Chickens do very well ranging on pasture, but sometimes you don’t have enough space for this to satisfy all of their food needs – especially in the winter, when grass and bugs may be in short supply – or if you are an urban homesteader without much room for them to roam. So without resorting to nasty factory farming methods to cut costs, what’s a sustainably minded homesteader to do?
Fortunately, there are many ways to lower the cost of feeding your flock, while keeping them healthy and happy and productive at the same time.
1.) Raise insects to feed to your chickens
Although raising insects is not for everyone, when you see how it effects the bottom line, you might find yourself on board with the idea. Raising black soldier fly larvae is the most effective strategy to decreasing the cost of chicken feed. It only works during the warm summer months, but boy does it work well with very little effort!

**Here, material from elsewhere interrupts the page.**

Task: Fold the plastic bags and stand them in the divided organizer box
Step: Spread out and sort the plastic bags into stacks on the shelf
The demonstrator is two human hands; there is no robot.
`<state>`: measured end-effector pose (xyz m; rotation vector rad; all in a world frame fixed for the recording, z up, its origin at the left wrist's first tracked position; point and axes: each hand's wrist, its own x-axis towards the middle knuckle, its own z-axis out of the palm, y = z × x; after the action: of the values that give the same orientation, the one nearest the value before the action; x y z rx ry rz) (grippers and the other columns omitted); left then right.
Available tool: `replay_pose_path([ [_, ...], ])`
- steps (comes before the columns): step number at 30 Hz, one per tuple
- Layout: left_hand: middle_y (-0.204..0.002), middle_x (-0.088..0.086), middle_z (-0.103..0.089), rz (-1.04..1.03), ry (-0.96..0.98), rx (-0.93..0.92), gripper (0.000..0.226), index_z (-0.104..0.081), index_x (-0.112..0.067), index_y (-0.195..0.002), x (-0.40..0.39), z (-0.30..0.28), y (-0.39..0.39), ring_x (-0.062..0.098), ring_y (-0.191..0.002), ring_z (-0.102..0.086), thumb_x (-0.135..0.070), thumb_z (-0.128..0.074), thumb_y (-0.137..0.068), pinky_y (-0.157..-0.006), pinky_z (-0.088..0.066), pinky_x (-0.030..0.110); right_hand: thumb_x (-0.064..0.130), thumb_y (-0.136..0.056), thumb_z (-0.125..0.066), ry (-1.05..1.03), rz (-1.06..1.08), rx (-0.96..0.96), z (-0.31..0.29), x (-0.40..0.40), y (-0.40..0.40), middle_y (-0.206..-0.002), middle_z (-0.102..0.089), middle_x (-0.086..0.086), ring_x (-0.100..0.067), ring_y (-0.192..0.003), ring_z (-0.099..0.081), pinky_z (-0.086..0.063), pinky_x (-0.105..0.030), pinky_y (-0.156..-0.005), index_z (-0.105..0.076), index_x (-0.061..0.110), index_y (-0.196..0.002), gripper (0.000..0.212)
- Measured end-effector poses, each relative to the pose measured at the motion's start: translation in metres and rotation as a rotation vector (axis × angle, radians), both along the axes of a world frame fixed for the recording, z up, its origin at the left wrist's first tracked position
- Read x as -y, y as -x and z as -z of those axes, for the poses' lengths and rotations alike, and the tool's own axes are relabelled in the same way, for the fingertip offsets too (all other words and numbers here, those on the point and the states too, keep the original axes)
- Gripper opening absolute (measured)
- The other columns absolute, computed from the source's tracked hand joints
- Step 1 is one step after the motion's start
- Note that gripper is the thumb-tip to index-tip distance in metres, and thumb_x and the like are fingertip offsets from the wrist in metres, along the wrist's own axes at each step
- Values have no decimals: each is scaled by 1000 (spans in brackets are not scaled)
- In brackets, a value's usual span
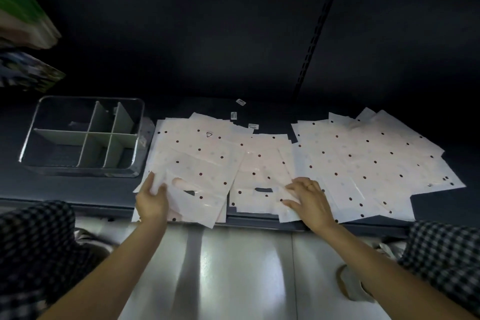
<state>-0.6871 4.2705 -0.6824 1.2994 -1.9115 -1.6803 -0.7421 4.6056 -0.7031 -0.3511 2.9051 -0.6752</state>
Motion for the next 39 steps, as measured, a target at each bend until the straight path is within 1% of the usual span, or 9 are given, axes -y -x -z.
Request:
replay_pose_path([
  [6, -153, 15, -17, 166, 181, 161, 57, -31, -40, -143, -3, -6, -9, 30, -141, -12, -51, -50, -91, -110, -23, 52, 21, -88, -64, 177, 201, 52, -8, 2, 2, -87, -54, -1, -19, -84, -52, -39, -24, -66, -66, 10, -84, 12],
  [13, -159, 5, -6, 314, 637, -41, 76, -31, -33, -145, -13, -34, -12, 28, -144, -8, -44, -69, -80, -116, -16, 50, 24, -93, -56, 642, 546, 47, -59, 33, 21, -68, -57, 3, -15, -66, -52, -39, -24, -58, -57, 10, -82, 17],
  [18, -154, -19, -16, 1122, 4, -117, 114, -9, -41, -147, -75, -50, -13, -1, -141, -17, -37, -85, -62, -111, -20, 19, 14, -96, -51, 1318, 604, 551, -103, 83, 19, -75, -66, -9, -13, -55, -63, -52, -22, -51, -55, 5, -95, 10],
  [21, -139, -5, -48, 1071, -152, -211, 90, -33, -24, -141, -105, -52, -8, 10, -129, -45, -19, -83, -67, -104, -39, 26, 13, -96, -52, 1483, 490, 750, -116, 105, 14, -77, -72, -12, -18, -67, -71, -55, -22, -57, -57, 0, -102, 15],
  [24, -114, 4, -65, 765, -60, -280, 56, -50, -15, -124, -94, -64, 9, 20, -103, -62, 3, -73, -75, -83, -52, 21, 20, -97, -50, 1440, 366, 781, -117, 112, 16, -95, -71, -17, -23, -87, -71, -58, -28, -75, -56, 2, -103, 19],
  [27, -113, 12, -65, 649, -23, -243, 62, -44, -18, -135, -54, -72, 29, 14, -84, -64, 5, -66, -81, -69, -54, 18, 22, -96, -51, 1225, 401, 646, -104, 108, 29, -115, -64, -13, -20, -103, -62, -51, -29, -88, -55, 8, -111, 21],
  [31, -130, 19, -54, 639, 141, -8, 67, -33, -25, -143, 8, -60, 57, 31, -102, -59, -4, -64, -87, -89, -51, 40, 20, -96, -51, 990, 489, 539, -76, 107, 43, -117, -53, -3, -12, -95, -53, -45, -25, -85, -52, 12, -119, 24],
  [35, -144, 12, -42, 666, 406, 216, 65, -27, -20, -148, 47, -41, 80, 34, -121, -48, -10, -58, -92, -93, -44, 40, 28, -95, -51, 809, 464, 531, -54, 125, 55, -132, -47, -2, -16, -113, -49, -40, -30, -99, -43, 17, -133, 40],
  [39, -136, 16, -50, 693, 610, 337, 61, -23, -15, -149, 58, -26, 95, 36, -114, -53, -17, -53, -95, -91, -42, 39, 30, -94, -55, 693, 427, 551, -42, 146, 66, -144, -39, -5, -22, -127, -44, -35, -29, -101, -36, 17, -139, 51],
])
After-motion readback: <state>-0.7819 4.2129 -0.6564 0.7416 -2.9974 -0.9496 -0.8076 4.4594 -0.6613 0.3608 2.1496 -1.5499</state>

The way it works is: You put food scraps in and get nutritious chicken food out…
The next insect, chickens go crazy for! Bad news is: They must be raised inside. Good news is: No one will even know they are there! This nutritious insect I am referring to is the common mealworm. Again, they are super easy to raise and will keep your chickens from getting bored… I raise these nutritious insects in an aquarium on top of my drier in my laundry room… The only input is wheat bran from the feed store and the occasional old potato for moisture. That is very little input for a huge output of nutritious food for your feathered omnivores!

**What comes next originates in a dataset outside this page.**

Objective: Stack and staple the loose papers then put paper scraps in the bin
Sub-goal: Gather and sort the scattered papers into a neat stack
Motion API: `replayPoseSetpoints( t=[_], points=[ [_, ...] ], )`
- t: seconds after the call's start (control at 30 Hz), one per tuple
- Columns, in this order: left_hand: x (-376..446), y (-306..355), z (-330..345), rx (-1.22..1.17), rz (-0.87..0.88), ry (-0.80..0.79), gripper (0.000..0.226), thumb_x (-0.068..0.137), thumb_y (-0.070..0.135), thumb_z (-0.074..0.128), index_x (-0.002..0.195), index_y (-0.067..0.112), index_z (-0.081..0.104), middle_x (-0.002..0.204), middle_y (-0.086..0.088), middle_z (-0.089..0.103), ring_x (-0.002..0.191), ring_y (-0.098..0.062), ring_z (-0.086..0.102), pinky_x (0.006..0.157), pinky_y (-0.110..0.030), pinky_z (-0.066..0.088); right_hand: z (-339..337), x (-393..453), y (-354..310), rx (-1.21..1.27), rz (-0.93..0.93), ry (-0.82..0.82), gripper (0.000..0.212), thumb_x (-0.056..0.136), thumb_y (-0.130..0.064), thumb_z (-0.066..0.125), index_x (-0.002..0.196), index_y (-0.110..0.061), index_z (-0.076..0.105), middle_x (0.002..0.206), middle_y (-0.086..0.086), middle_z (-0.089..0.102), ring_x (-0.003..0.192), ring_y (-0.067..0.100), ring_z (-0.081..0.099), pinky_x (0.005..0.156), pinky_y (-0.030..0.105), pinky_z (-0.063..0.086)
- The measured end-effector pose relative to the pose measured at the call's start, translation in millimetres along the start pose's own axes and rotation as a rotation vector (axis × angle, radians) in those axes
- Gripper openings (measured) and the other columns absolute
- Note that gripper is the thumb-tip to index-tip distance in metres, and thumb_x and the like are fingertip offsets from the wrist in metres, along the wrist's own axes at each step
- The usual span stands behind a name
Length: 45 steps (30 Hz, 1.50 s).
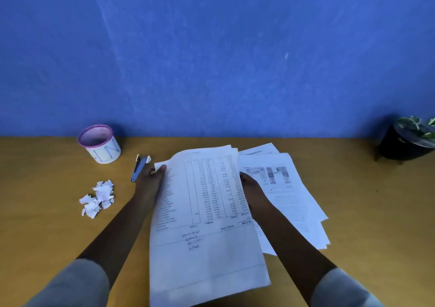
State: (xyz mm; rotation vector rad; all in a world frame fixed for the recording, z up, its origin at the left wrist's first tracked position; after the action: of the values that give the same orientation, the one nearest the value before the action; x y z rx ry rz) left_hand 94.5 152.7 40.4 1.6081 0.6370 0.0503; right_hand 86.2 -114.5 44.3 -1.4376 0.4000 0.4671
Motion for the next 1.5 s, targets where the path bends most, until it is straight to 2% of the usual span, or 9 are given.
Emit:
replayPoseSetpoints(
  t=[0.17, 0.3, 0.47, 0.7, 0.8, 0.9, 1.13, 1.27, 1.5],
  points=[
    [0, -27, 5, -0.087, -0.164, -0.078, 0.043, 0.08, 0.03, 0.067, 0.114, 0.005, 0.058, 0.115, -0.012, 0.061, 0.103, -0.033, 0.06, 0.091, -0.047, 0.049, 4, -3, 8, 0.076, 0.07, -0.005, 0.036, 0.096, -0.029, 0.045, 0.069, -0.012, 0.062, 0.053, -0.002, 0.06, 0.045, 0.012, 0.057, 0.045, 0.017, 0.042],
    [-13, 19, -5, -0.01, 0.131, 0.152, 0.033, 0.088, 0.025, 0.057, 0.114, 0.004, 0.057, 0.108, -0.004, 0.059, 0.098, -0.026, 0.056, 0.081, -0.033, 0.042, 7, -8, -4, -0.012, -0.088, 0.002, 0.057, 0.093, -0.06, 0.023, 0.109, -0.027, 0.067, 0.099, -0.002, 0.074, 0.088, 0.017, 0.07, 0.074, 0.03, 0.054],
    [-44, 67, 2, -0.362, 0.261, 0.048, 0.007, 0.09, 0.023, 0.054, 0.09, 0.025, 0.061, 0.08, 0.02, 0.071, 0.078, -0.006, 0.069, 0.066, -0.021, 0.053, 15, -27, -60, -0.198, -0.417, 0.035, 0.02, 0.094, -0.033, 0.051, 0.108, -0.026, 0.062, 0.097, -0.011, 0.07, 0.092, 0.012, 0.068, 0.068, 0.021, 0.054],
    [-68, 84, 14, -0.321, 0.452, -0.091, 0.029, 0.087, 0.006, 0.054, 0.11, 0.023, 0.057, 0.108, 0.011, 0.067, 0.1, -0.007, 0.063, 0.083, -0.02, 0.055, 5, -43, -91, -0.119, -0.647, 0.135, 0.008, 0.094, -0.024, 0.053, 0.094, -0.027, 0.061, 0.092, -0.012, 0.07, 0.08, 0.002, 0.067, 0.066, 0.015, 0.054],
    [-59, 46, 17, -0.116, 0.379, -0.1, 0.042, 0.087, 0.01, 0.055, 0.128, 0.011, 0.046, 0.126, 0.0, 0.055, 0.11, -0.013, 0.055, 0.082, -0.011, 0.051, 7, -32, -64, -0.334, -0.556, 0.134, 0.02, 0.092, -0.021, 0.057, 0.112, -0.021, 0.058, 0.101, -0.013, 0.062, 0.088, 0.002, 0.059, 0.061, 0.002, 0.047],
    [-56, 11, 17, -0.035, 0.258, -0.069, 0.024, 0.089, 0.014, 0.054, 0.113, 0.011, 0.057, 0.108, 0.001, 0.063, 0.099, -0.014, 0.058, 0.064, -0.005, 0.047, -2, -19, -28, -0.396, -0.433, 0.139, 0.038, 0.091, -0.016, 0.057, 0.128, -0.013, 0.051, 0.118, -0.003, 0.058, 0.105, 0.01, 0.053, 0.079, 0.008, 0.044],
    [-73, -13, 51, 0.054, 0.129, -0.135, 0.006, 0.088, 0.015, 0.056, 0.087, 0.019, 0.061, 0.086, 0.004, 0.065, 0.081, -0.018, 0.062, 0.067, -0.029, 0.049, -51, -3, -12, -0.511, -0.346, 0.277, 0.033, 0.089, -0.019, 0.059, 0.122, -0.015, 0.055, 0.12, 0.001, 0.062, 0.108, 0.021, 0.06, 0.08, 0.023, 0.045],
    [-91, -34, 103, 0.119, -0.018, -0.326, 0.019, 0.087, 0.012, 0.056, 0.105, 0.01, 0.062, 0.104, -0.005, 0.066, 0.092, -0.021, 0.063, 0.081, -0.035, 0.052, -110, 2, 1, -0.629, -0.218, 0.349, 0.038, 0.088, -0.022, 0.062, 0.123, -0.011, 0.053, 0.121, 0.008, 0.062, 0.108, 0.029, 0.059, 0.085, 0.034, 0.048],
    [-110, -70, 175, 0.349, -0.159, -0.48, 0.033, 0.083, 0.019, 0.051, 0.114, 0.008, 0.057, 0.113, -0.007, 0.064, 0.1, -0.023, 0.061, 0.075, -0.031, 0.05, -188, 14, 28, -0.891, 0.051, 0.487, 0.05, 0.079, -0.025, 0.071, 0.12, -0.002, 0.055, 0.118, 0.021, 0.061, 0.106, 0.035, 0.059, 0.087, 0.037, 0.048]
  ],
)
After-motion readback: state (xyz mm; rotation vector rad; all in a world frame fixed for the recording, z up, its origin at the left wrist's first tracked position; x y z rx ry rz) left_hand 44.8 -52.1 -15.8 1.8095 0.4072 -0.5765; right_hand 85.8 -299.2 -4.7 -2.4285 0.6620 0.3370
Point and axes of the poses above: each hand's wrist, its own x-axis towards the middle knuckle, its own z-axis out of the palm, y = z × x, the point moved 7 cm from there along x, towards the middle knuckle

2.) Feed your kitchen scraps to your chickens
Although this seems like a no brainer, I have a little twist on the idea. Several of my neighbors, who don’t have a compost pile or chickens, have wanted to contribute to my flock. Give your neighbors a compost bucket with a lid to be picked up or for them to drop off and you have doubled your kitchen scraps for your chickens…
3.) Ferment your chicken food
I recently started putting my chicken food through a fermentation process and I will never go back to conventional chicken food again. It is very easy to do. A 3-gallon food grade bucket from your store deli, chicken food and water is all you will need… If you are like me, you were experiencing a lot of waste with your chicken food being kicked around the yard. Let me tell you, they love this fermented stuff! They will not waste it. In fact, their bowl will look like it has been licked clean by your Labrador! Try it, you will see. Not only will you be serving out half the food you were using, but the nutrition of the food will be doubled by the fermentation process!
4.) Think outside the commercial chicken feed box
Organic non-GMO chicken food is a big business. Maybe, just maybe, we have all bought into that big business out of convenience or because the feed companies have convinced us that our flock needs a certain percentage of this and that…
…(One) farmer has started feeding her girls one third oats and the other two thirds wheat. Both these grains are livestock grade but organic non-GMO, just without the big price tag. She gets both these grains from a local feed mill for $6 per 50 lb bag!.. I live in the city so I cannot quite match this great deal, but I can come close at $10.00/50lb for wheat and $11.95 per 50 lbs for oats. The point is, maybe we urban farmers have bought into the idea, literally, that only packaged chicken food is good for our flock and we are paying the price for it…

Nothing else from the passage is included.